El señor hepático

Había una vez una gran fábrica, con muchos, pero que muchos trabajadores, llamada organismo. Cada uno de ellos estaba especializado en una labor. Los corazonados, los respiradores, los eliminadores, los observadores, los transformadores… A pesar de cada cada uno hacía muy bien su trabajo, todos sabían que los unos sin los otros no podían funcionar.

De entre todos ellos, el más humilde era el señor Hepático. Nunca se quejaba por nada, a pesar de que cualquier fallo que cometiesen los demás recaía sobre él. O sea, que tenía el trabajo de más responsabilidad.

Se pasaba el día dirigiendo el tráfico de la factoría. Tenía que haber un flujo continuo de aire y energía, contenidos en un líquido rojo, para que todos respirasen  y pudiesen trabajar.

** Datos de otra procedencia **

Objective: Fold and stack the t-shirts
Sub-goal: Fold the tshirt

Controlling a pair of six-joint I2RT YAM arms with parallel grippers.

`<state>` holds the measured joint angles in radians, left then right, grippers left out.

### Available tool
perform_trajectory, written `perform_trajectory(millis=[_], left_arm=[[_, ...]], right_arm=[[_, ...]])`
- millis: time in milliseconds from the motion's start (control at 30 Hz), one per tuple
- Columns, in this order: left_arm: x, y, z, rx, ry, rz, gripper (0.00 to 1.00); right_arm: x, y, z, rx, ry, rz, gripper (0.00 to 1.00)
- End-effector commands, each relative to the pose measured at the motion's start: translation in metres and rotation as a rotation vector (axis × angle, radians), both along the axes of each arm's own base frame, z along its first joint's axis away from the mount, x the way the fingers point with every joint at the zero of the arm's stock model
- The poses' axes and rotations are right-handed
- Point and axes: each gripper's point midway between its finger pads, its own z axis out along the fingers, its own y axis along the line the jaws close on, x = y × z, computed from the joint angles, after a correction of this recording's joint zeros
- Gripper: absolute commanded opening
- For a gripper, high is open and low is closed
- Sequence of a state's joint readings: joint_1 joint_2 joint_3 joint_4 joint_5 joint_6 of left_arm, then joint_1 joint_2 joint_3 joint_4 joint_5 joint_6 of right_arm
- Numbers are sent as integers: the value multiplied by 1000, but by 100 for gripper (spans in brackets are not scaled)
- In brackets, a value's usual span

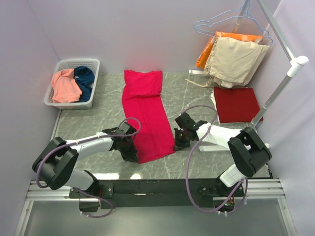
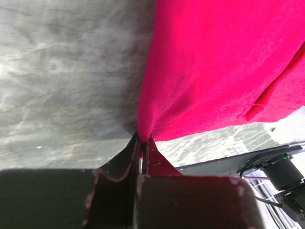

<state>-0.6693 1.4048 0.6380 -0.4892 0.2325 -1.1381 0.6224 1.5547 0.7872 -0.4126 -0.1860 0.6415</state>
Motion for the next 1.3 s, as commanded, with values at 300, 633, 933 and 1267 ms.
perform_trajectory(millis=[300, 633, 933, 1267], left_arm=[[-24, 35, 12, 105, -30, 13, 1], [-46, 46, 12, 136, -19, 34, 1], [-48, 49, 25, 147, -56, 63, 1], [-17, 35, 53, 148, -174, 45, 1]], right_arm=[[-79, 9, 10, 53, 40, 148, 0], [-111, 28, 11, 66, 56, 224, 0], [-104, 32, 24, 46, 11, 216, 0], [-67, 40, 64, -13, -131, 183, 0]])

Además, con ayuda de su amiga Biliarosa mandaba un fluido amarillo y amargo a la central de transformación, donde todos los alimentos se reducían a componentes del líquido rojo.

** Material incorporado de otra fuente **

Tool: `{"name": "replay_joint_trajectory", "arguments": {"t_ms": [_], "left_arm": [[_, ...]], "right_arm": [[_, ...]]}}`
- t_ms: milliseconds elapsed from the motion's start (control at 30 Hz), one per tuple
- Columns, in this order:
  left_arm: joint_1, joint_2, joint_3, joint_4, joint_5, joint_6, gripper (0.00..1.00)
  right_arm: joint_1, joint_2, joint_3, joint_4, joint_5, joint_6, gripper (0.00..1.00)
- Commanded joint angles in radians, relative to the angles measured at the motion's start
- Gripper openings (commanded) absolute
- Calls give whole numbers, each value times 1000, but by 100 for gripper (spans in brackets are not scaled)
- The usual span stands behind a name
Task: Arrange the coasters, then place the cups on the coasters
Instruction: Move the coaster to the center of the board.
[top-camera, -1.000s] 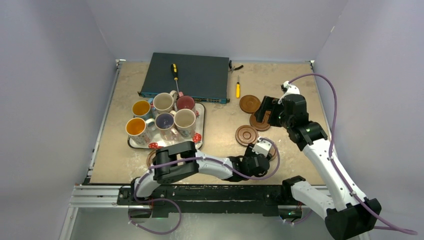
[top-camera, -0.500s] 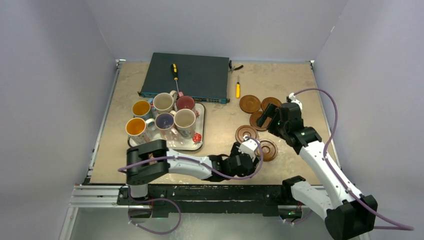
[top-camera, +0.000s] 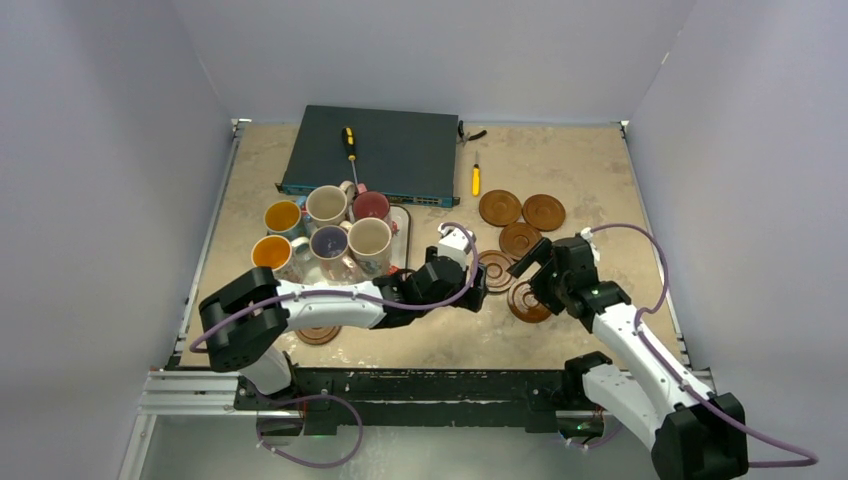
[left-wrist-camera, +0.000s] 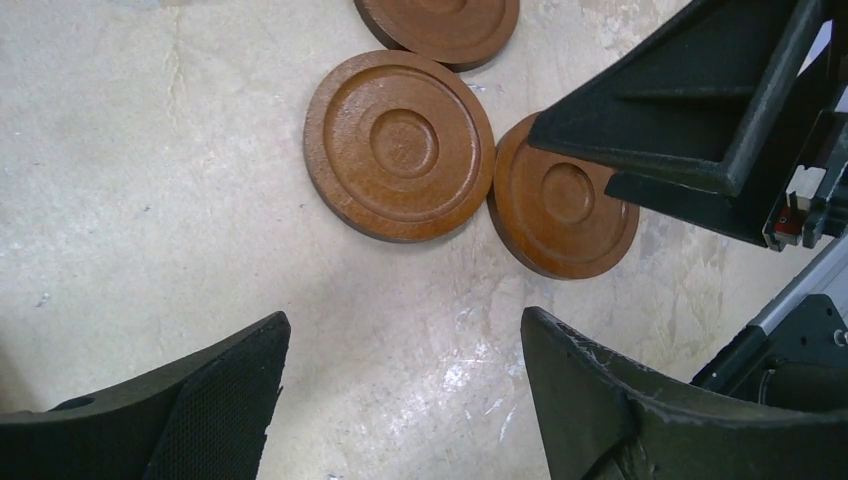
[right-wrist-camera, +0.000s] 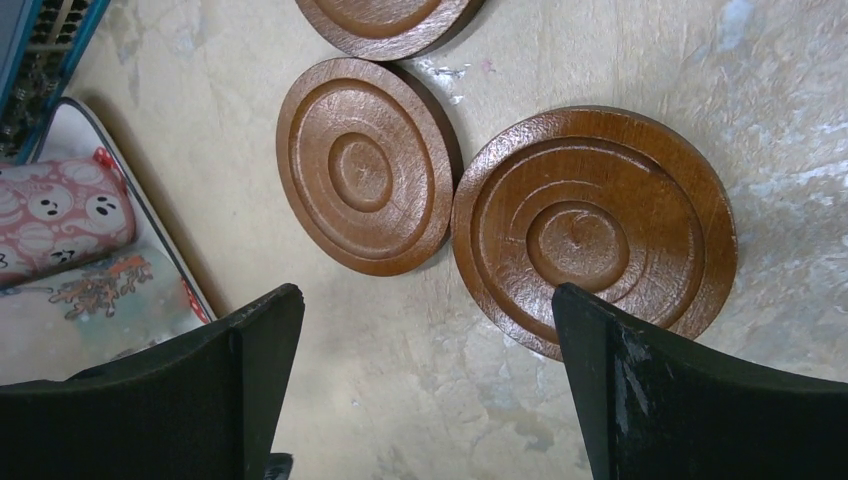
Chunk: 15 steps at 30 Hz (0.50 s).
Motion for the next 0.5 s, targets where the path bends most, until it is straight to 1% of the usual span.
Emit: {"name": "replay_joint_trajectory", "arguments": {"t_ms": [0,233,467], "left_arm": [[28,-49,-21,43,55,-10,82],[69,-27,-24,93,94,-2,83],[131,29,2,183,172,-23,82]], "right_arm": [[-2,8,-42,106,3,96,98],[-2,35,-109,242,26,123,97],[-2,102,-132,284,72,147,96]]}}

La labor más difícil para el señor Hepático era la de limpieza. Había días que no daba a basto y sólo podía centrarse en eliminar desechos de todas las guarrerías que le venían: restos de bebidas alcohólicas, chocolate, golosinas, grasas, tabaco, bollería y  medicamentos. Si a esto le añadían atascos de tráfico,¡¡ buff!!! sentía una rabia tan grande que no sabía qué hacer y cuando no podía más o gritaba o se ponía a llorar.

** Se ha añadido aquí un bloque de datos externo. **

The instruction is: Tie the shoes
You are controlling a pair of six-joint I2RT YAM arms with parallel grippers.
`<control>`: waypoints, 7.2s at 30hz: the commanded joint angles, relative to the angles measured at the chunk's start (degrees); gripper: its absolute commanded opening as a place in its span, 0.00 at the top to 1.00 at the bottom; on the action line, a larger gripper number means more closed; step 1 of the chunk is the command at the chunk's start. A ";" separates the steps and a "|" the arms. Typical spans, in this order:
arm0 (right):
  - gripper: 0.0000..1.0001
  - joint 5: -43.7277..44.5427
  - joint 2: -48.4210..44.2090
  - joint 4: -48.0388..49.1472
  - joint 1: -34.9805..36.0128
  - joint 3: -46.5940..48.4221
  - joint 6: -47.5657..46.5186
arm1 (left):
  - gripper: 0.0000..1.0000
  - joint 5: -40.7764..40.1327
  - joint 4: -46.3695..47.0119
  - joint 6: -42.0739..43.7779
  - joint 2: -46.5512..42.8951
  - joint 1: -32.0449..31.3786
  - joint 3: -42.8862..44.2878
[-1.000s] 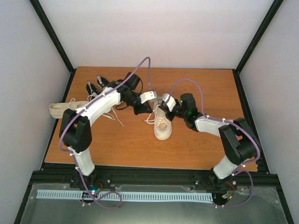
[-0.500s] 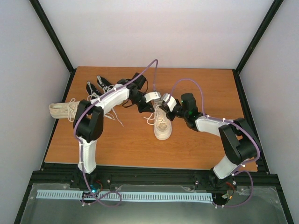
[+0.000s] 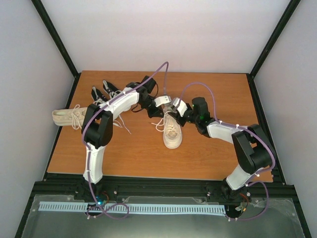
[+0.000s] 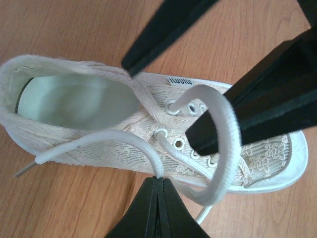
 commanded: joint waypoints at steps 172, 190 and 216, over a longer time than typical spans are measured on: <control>0.97 2.17 -11.40 -28.13 -24.12 -9.04 33.40 | 0.99 -48.78 18.74 -13.36 -16.93 5.65 -25.82; 0.97 2.51 -6.91 -28.91 -0.27 -4.94 38.12 | 0.99 -35.62 14.01 -16.39 -10.35 -18.74 -23.45; 0.42 -10.26 -16.17 -7.42 1.52 -4.30 -2.93 | 0.99 -26.83 -3.06 -16.67 -25.27 -9.70 5.52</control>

Todos lo apreciaban mucho, pero como ocurre muchas veces en la vida, pocos se lo decían.

Un día, cuando empezaba la primavera, el dueño de la empresa, como muestra de agradecimiento, le regaló unas vacaciones en un spa. El tratamiento consistía en baños de limón y aceite de oliva y unas envolturas en hierbas amargas durante 15 días.

Al regresar al trabajo todos lo miraban estupefactos. Estaba rebosante de energía y con un brillo especial en la mirada.